··· RECORDS ···

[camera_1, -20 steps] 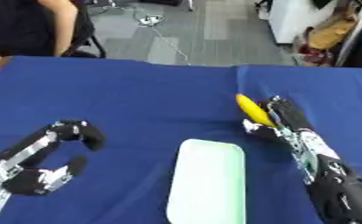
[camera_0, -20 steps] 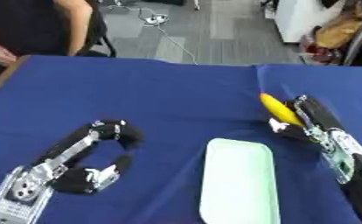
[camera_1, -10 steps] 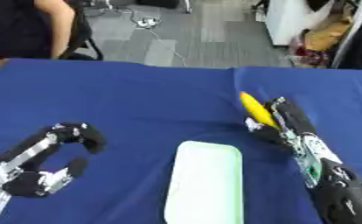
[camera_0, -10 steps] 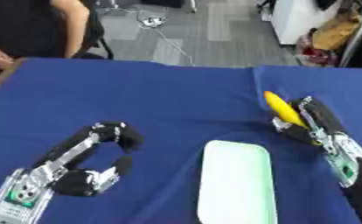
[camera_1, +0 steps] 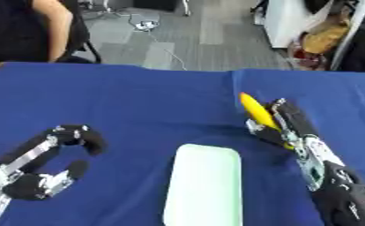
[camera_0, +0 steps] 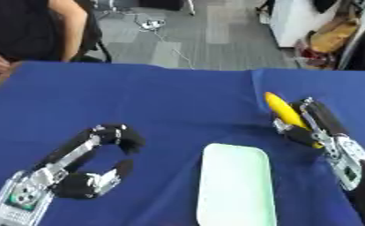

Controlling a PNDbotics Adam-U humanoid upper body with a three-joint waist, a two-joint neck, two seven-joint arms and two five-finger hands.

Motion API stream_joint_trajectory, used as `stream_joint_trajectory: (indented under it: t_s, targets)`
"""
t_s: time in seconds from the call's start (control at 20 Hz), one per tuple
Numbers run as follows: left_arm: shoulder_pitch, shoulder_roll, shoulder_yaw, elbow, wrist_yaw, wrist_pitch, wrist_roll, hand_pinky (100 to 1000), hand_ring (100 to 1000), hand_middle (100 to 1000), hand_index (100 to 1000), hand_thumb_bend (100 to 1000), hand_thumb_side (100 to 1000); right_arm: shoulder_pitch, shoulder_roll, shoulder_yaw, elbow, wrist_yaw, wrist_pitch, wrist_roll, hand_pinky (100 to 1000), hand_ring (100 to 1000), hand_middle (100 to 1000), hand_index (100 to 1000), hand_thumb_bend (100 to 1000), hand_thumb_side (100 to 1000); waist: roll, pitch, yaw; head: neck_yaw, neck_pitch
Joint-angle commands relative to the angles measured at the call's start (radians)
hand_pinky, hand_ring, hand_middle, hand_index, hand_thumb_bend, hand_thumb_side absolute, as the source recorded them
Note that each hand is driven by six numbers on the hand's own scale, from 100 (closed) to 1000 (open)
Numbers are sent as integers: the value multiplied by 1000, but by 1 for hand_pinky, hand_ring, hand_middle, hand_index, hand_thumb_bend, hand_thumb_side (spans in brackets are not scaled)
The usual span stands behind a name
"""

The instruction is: Pick up objects on the table and place them in the box.

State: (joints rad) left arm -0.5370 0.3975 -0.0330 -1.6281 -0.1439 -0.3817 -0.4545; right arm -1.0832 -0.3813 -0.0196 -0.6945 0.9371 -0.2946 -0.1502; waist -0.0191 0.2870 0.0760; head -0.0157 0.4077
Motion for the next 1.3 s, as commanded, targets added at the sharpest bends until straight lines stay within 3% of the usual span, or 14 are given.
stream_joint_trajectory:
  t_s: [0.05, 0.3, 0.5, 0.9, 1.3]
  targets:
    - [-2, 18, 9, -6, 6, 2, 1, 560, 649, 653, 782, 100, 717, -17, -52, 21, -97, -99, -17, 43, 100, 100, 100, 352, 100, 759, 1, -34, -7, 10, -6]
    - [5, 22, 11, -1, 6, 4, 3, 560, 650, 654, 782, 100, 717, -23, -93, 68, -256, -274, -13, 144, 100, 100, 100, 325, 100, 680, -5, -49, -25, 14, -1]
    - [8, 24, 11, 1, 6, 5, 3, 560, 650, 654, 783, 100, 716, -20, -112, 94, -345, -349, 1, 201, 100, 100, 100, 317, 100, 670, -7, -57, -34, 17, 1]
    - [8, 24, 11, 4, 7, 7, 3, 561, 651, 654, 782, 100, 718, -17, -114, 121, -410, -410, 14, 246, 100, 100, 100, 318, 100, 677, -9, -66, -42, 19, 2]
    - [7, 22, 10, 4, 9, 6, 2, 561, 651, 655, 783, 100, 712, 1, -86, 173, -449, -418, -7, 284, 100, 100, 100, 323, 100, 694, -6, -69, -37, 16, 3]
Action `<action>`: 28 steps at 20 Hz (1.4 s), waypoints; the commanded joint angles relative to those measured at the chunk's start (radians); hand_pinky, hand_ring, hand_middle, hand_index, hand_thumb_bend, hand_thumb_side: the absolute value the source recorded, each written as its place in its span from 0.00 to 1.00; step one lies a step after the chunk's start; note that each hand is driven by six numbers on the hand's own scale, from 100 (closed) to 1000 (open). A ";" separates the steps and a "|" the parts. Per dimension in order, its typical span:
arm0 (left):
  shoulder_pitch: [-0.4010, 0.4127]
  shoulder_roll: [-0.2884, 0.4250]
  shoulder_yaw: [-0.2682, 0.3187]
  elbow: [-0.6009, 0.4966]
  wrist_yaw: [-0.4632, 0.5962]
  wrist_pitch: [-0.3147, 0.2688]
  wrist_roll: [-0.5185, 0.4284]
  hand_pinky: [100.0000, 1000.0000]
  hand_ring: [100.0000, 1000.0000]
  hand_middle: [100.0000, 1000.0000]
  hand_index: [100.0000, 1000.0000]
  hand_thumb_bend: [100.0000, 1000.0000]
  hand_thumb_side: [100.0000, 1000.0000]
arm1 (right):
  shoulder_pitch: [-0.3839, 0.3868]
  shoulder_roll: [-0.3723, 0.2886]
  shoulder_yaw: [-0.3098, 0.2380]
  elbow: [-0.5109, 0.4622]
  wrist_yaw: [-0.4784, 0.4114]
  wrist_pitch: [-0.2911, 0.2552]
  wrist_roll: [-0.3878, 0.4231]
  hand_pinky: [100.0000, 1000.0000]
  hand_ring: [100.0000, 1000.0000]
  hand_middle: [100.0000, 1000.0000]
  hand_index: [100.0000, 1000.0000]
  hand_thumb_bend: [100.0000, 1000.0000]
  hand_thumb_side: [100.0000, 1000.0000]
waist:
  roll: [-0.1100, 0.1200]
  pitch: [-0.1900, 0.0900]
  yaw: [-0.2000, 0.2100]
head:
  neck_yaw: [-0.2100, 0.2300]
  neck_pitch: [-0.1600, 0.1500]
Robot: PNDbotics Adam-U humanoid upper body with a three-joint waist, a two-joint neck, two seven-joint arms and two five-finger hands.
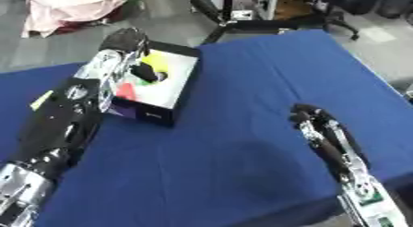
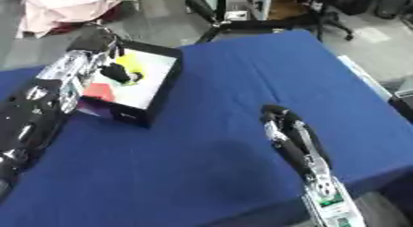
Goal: Pick up objects on the table and place them in the box.
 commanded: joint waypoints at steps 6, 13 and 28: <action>-0.027 0.152 -0.037 -0.149 0.091 -0.096 -0.121 0.76 0.71 0.77 0.87 0.90 0.59 | -0.007 -0.008 -0.008 -0.008 0.000 -0.002 -0.004 0.77 0.75 0.73 0.78 0.00 0.56 | -0.007 -0.017 0.020 | -0.004 -0.002; 0.024 0.414 -0.028 -0.433 0.248 -0.107 -0.301 0.76 0.68 0.74 0.86 0.82 0.55 | 0.002 -0.019 -0.015 -0.006 0.004 -0.002 -0.011 0.77 0.75 0.73 0.78 0.00 0.57 | 0.003 -0.021 0.046 | -0.012 -0.002; 0.192 0.468 0.086 -0.170 0.195 -0.019 -0.388 0.74 0.65 0.72 0.84 0.80 0.46 | 0.004 -0.022 -0.019 -0.006 0.005 -0.001 -0.017 0.77 0.75 0.73 0.78 0.00 0.57 | 0.000 -0.018 0.059 | -0.021 -0.002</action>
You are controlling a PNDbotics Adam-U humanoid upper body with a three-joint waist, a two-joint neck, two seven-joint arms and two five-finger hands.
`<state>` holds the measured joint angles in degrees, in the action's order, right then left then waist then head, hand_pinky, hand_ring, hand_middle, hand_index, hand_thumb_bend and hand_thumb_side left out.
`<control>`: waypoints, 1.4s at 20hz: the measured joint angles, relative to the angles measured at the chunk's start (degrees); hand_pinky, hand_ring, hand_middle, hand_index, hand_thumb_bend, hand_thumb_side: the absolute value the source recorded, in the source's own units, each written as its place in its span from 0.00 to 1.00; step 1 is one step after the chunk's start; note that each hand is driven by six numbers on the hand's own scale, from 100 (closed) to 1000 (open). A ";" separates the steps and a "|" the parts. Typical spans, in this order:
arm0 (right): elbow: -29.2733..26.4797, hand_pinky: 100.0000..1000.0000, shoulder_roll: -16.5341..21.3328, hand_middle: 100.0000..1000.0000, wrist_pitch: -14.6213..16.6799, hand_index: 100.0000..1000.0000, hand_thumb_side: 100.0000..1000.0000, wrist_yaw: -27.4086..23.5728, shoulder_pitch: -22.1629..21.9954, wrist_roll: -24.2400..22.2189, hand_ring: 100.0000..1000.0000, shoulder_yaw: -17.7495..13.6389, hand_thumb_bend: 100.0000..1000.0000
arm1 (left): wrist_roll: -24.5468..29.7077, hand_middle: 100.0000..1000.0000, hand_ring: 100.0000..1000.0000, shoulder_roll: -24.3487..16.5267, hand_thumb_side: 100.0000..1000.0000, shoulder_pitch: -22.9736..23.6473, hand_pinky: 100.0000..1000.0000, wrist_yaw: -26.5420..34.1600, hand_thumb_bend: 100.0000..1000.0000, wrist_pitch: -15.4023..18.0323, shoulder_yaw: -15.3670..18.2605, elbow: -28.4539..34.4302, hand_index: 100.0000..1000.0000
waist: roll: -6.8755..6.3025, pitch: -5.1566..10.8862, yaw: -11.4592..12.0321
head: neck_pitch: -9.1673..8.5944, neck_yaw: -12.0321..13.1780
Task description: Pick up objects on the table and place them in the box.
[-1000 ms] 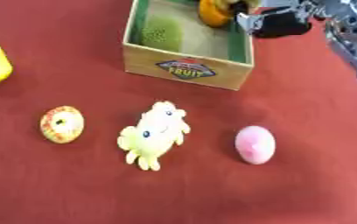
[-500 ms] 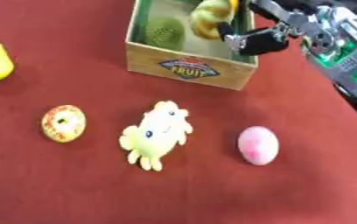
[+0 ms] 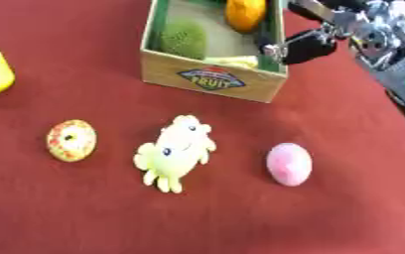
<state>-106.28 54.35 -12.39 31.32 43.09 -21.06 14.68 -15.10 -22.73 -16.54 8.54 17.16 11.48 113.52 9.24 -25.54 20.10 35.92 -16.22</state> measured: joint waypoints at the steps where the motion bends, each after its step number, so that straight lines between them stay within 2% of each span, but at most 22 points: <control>1: -0.88 0.82 0.23 0.75 -0.18 0.87 0.00 -0.45 -0.39 0.14 0.78 -0.28 0.08 | -0.04 0.63 0.68 0.00 0.54 0.15 0.92 0.00 0.00 -0.04 0.02 0.00 0.86 | -0.22 0.36 -0.36 | 0.34 0.11; 4: -4.00 0.81 1.55 0.73 -0.08 0.84 0.00 -2.43 -2.19 1.27 0.77 -0.85 0.04 | -0.15 0.63 0.68 0.00 0.54 0.86 0.92 0.00 0.00 -0.15 0.05 0.00 0.86 | -0.59 1.48 -1.76 | 1.32 0.72; 7: -6.44 0.81 3.49 0.73 1.42 0.84 0.00 -4.76 -4.56 2.77 0.77 -0.71 0.02 | -0.26 0.63 0.68 0.00 0.54 1.34 0.92 -0.01 0.00 -0.26 0.06 0.00 0.86 | -1.30 2.92 -3.19 | 2.31 1.36; 16: -7.48 0.81 6.39 0.71 8.94 0.83 0.00 -10.87 -10.14 3.28 0.76 4.11 0.00 | -0.12 0.63 0.69 -0.01 0.53 1.46 0.92 0.01 0.00 -0.59 0.05 0.00 0.86 | -2.85 5.67 -4.80 | 3.89 1.99; 23: -7.48 0.81 6.38 0.72 15.08 0.84 0.02 -11.34 -15.16 1.71 0.77 5.54 0.00 | -0.02 0.63 0.69 0.00 0.53 1.44 0.92 0.21 0.00 -0.69 0.04 0.00 0.86 | -3.20 6.37 -4.96 | 4.42 2.04; 28: -7.49 0.82 6.31 0.74 16.48 0.87 0.10 -9.26 -18.50 0.32 0.79 5.96 0.00 | 0.00 0.63 0.68 0.04 0.53 1.41 0.92 0.57 0.00 -0.70 0.04 0.00 0.86 | -3.22 5.75 -4.93 | 4.42 1.99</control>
<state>-113.77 60.66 4.09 22.06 24.59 -20.75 20.64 -15.10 -22.70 -15.13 9.11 16.46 11.52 113.52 6.02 -19.79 15.16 40.34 -14.23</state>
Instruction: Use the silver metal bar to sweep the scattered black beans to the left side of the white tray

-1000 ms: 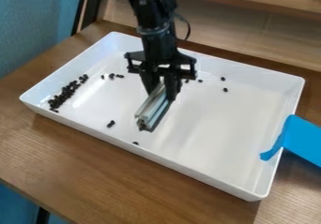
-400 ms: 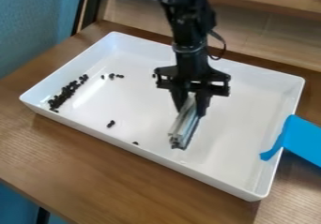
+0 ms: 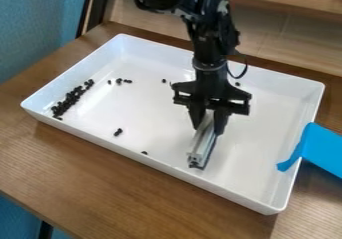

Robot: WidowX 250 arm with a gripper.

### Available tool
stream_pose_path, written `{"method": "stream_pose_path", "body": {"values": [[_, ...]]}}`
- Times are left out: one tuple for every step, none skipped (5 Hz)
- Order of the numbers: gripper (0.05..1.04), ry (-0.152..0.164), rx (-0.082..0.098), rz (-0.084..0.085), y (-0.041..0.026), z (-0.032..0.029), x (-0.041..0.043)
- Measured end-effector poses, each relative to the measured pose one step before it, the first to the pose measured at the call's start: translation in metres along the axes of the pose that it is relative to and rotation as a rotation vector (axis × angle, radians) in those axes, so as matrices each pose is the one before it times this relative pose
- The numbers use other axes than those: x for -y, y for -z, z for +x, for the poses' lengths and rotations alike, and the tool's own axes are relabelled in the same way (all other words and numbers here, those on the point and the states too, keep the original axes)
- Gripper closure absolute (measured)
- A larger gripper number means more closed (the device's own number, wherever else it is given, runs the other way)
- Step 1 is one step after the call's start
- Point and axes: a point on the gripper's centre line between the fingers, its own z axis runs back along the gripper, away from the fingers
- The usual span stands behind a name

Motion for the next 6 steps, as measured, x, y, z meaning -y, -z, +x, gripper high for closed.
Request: {"method": "stream_pose_path", "body": {"values": [[0.699, 0.0270, -0.0138, 0.0076, 0.00773, -0.00959, -0.00434], [0.699, 0.0088, 0.0018, 0.0048, 0.00032, -0.00205, -0.00861], [0.699, -0.0066, -0.0048, 0.0079, -0.00016, 0.00226, -0.01572], [0.698, -0.0072, -0.0068, 0.0150, -0.00088, 0.00251, -0.02072], [0.698, -0.0288, -0.0070, 0.0157, -0.00360, 0.00465, -0.02957], [0.698, -0.0051, 0.0026, -0.0131, -0.00019, 0.00208, -0.02416]]}}
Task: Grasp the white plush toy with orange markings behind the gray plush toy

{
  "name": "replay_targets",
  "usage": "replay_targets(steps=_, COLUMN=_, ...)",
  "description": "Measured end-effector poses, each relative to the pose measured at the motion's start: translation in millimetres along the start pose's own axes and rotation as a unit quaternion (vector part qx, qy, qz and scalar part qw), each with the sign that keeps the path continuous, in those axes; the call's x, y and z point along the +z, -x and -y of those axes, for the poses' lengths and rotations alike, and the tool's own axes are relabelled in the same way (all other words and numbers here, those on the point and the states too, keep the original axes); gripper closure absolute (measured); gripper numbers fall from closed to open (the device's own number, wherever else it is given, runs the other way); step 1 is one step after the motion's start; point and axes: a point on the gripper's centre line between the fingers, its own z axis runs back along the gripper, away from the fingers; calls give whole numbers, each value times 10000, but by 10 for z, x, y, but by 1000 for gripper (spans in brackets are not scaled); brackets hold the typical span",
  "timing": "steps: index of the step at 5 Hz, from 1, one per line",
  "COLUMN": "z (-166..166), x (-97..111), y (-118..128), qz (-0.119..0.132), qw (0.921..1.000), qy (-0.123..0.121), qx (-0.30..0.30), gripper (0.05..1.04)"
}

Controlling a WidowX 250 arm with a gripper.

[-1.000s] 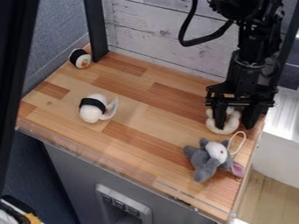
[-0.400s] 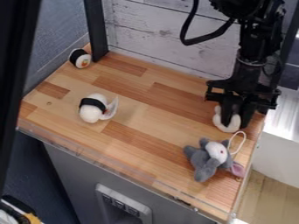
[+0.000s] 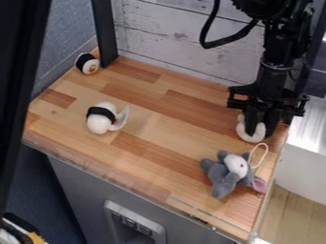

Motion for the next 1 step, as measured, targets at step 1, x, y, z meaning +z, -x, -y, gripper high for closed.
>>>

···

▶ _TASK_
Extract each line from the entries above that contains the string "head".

▶ _WRITTEN REPLY_
Numbers run as follows: left_arm: shoulder_pitch, shoulder_roll, shoulder_yaw, elbow, wrist_yaw, wrist_pitch, wrist_roll, hand_pinky (100 to 1000), hand_ring (100 to 1000), hand_middle (100 to 1000), hand_index (100 to 1000), hand_thumb_bend (100 to 1000), hand_thumb_side (100 to 1000); right_arm: shoulder_pitch, shoulder_roll, shoulder_yaw, elbow, wrist_yaw, wrist_pitch, wrist_roll, hand_pinky (100 to 1000), hand_ring (100 to 1000), hand_middle (100 to 1000), hand_index (100 to 1000), hand_thumb_bend (100 to 1000), hand_thumb_side (100 to 1000); waist: roll, pitch, yaw; head: neck_yaw, neck_pitch
State: (joints rad) left arm -0.5370 0.3975 -0.0330 -1.6281 -0.1439 -0.3817 -0.4545; right arm -1.0832 -0.3813 -0.0196 -0.6945 0.9371 -0.2946 -0.1502; waist -0.0191 0.2870 0.0760; head -0.0157 0.4077
head:
`<state>` holds the measured joint angles in degrees, in the action's order, right then left then waist then head, hand_pinky, hand_ring, hand_middle, hand_index, hand_thumb_bend and hand_thumb_side left out.
head: neck_pitch: -9.1673..8.5944, neck_yaw: -12.0321..13.1780

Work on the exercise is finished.